Following the changes to the retirement age, which came into force on 5th April 2011, there is now a wider realisation in the UK that we can no longer rely on the state and must take responsibility for our own finances in retirement. Likewise, the fact that individuals are no longer required to purchase an annuity at 75 means that pension assets can remain invested for a significantly longer period of time, perhaps twenty-five to thirty years. As a result, more people will look at SIPPs as they contract out of the state-backed top-up scheme and seek greater control of their pension assets

While SIPPs are often lauded for their ability to expose investors to diverse investment opportunities, it is sometimes forgotten that they are also a repository for large amounts of cash.

However, in recent months investors have had to make tough decisions with regards to the proportion of cash they hold in their portfolios. On the one hand, cash addresses the requirement for those with a lower appetite to risk; while on the other hand, returns paid on cash deposits are negligible, due partly to the base rate remaining at an historic low for over two years.

Our analysis shows that the average return clients receive on their cash deposits in their SIPP or SSAS wrapper is 1.33%, but that almost one in five (19%) receive just 0.5% or less1. Meanwhile, 71% of pension-focused IFAs believe that the rate of return that their clients receive on the cash element of their pension investments is unacceptably low. These findings highlight the need for greater transparency to enable investors and their advisers to make more informed decisions when selecting a SIPP or SSAS in order to maximise returns.

So what does this mean for SIPP investors and where should they go? Typically the cash element of a SIPP includes money resulting from the transfer of funds into the SIPP from other schemes, lump sums being invested or cash to meet income drawdown requirements. In some cases, investors could have a significant amount of cash held in their SIPP at any given time.
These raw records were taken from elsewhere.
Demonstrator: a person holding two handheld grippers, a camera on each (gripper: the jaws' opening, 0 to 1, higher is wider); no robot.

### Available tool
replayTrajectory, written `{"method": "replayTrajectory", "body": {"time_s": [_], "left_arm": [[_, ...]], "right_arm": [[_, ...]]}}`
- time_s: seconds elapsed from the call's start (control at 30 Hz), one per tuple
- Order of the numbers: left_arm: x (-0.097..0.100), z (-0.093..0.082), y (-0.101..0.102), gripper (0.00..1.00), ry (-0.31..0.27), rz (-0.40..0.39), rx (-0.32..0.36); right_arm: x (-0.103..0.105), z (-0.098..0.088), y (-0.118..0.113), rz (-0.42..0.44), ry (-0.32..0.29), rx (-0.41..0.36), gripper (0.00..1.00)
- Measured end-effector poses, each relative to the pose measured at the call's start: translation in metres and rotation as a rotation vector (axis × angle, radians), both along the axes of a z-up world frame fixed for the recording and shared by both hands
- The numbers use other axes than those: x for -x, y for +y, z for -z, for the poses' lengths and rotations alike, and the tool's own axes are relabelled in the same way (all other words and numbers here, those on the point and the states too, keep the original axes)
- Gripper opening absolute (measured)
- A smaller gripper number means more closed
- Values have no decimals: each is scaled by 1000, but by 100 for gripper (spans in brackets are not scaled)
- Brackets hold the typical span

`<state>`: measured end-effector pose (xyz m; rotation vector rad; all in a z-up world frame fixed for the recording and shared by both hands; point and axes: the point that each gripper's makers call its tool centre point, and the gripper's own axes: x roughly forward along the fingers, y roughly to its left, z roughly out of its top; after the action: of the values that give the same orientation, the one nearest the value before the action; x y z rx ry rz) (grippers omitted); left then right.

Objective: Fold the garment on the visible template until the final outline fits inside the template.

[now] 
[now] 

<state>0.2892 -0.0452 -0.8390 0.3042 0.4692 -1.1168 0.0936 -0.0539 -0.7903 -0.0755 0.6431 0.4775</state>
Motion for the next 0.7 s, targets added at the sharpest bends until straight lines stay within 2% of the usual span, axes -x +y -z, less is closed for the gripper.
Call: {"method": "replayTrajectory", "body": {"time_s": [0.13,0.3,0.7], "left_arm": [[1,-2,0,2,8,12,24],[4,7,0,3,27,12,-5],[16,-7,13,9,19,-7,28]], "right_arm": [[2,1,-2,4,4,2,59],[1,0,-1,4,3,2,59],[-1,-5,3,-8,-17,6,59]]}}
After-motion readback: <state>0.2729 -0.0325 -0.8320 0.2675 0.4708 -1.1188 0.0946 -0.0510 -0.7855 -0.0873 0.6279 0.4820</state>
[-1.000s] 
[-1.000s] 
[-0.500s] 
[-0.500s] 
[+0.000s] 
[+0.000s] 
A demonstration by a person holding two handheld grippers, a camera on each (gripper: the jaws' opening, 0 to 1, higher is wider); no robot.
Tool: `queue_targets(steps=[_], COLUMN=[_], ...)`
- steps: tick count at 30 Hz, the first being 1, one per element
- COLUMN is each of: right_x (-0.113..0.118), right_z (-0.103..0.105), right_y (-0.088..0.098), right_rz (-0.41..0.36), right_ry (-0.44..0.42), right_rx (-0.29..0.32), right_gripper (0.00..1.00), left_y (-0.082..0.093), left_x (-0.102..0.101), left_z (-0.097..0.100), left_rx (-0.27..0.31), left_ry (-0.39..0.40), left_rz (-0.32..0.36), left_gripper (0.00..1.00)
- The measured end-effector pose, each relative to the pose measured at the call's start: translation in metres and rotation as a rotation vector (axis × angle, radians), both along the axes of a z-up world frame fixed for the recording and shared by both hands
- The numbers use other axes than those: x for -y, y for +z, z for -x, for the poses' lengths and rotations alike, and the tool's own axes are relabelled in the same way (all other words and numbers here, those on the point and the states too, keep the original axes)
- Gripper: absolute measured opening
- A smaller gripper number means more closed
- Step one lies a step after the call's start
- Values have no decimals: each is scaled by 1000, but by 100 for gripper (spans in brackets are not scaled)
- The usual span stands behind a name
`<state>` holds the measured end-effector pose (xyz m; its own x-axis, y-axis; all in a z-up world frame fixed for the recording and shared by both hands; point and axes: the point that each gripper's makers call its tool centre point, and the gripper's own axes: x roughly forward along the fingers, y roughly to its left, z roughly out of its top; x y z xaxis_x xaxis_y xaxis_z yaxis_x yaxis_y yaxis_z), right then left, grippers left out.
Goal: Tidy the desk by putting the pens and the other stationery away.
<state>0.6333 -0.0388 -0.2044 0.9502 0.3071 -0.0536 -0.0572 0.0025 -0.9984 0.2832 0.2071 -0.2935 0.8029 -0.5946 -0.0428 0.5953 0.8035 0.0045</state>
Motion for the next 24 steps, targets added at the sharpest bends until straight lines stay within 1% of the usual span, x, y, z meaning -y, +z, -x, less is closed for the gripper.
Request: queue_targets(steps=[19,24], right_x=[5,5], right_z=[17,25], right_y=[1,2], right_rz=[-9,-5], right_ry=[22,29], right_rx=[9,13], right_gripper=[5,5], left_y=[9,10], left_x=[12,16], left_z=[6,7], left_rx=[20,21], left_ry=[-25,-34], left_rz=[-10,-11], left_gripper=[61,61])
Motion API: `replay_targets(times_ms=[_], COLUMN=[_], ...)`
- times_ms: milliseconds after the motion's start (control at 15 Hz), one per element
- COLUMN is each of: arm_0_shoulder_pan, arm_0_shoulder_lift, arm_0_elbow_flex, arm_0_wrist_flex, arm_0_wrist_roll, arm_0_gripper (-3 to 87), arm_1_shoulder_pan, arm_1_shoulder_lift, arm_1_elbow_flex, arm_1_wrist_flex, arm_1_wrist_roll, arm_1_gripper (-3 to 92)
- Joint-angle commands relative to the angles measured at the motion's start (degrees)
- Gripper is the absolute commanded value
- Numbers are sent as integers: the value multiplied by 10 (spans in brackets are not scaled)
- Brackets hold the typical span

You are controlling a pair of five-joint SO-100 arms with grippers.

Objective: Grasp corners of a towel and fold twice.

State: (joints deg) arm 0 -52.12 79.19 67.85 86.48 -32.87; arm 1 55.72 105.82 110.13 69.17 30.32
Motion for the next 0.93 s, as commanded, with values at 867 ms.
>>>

Despite low returns, it appears that the banking crisis has left a legacy in that many investors still have a low threshold to risk and are keen to retain a relatively high proportion of cash in their portfolios.

For instance, a survey we conducted with IFAs1 revealed that a quarter of their clients have between £100,001 and £250,000 in cash deposits and a further 10% have between £250,001 and £500,000 held in cash. So should these investors reduce the amount of cash they are holding if they are getting such paltry returns? The simple answer is no. Cash will also be an important component in a balanced portfolio, no matter what returns this asset class is generating, particularly for those nearing retirement who may not be willing to risk any more of their retirement income.

Recent changes to government legislation and the desire for greater control over pension assets notwithstanding, technology is going to play a key role in the future growth of SIPPs. Indeed, despite the increased demand for SIPPs, 60% of IFAs2 believe that many platforms provide a limited range of cash deposit products. Almost three quarters of IFA surveyed would recommend to their clients that they increase their cash allocation if there was a greater choice of products available. Typically these IFAs have up to 10% of their clients' assets in cash, although a fifth have between 11% to 30% and 5% have over half their clients' wrapped assets in cash.

As the SIPP market becomes more competitive and, as the base rate starts to increase, providers should be looking to offer more attractive returns on cash as a way of differentiating their proposition and growing their client base. As it grows, the SIPP market is likely to come under greater scrutiny and investors will become more discerning when considering an investment platform.

So despite current low rates of return, cash is here to stay and will continue to be a core part of SIPP portfolios. The most important thing for investors and their advisers to do, is to ensure that their cash is invested in accounts paying consistently fair rates if clients are to be kept satisfied.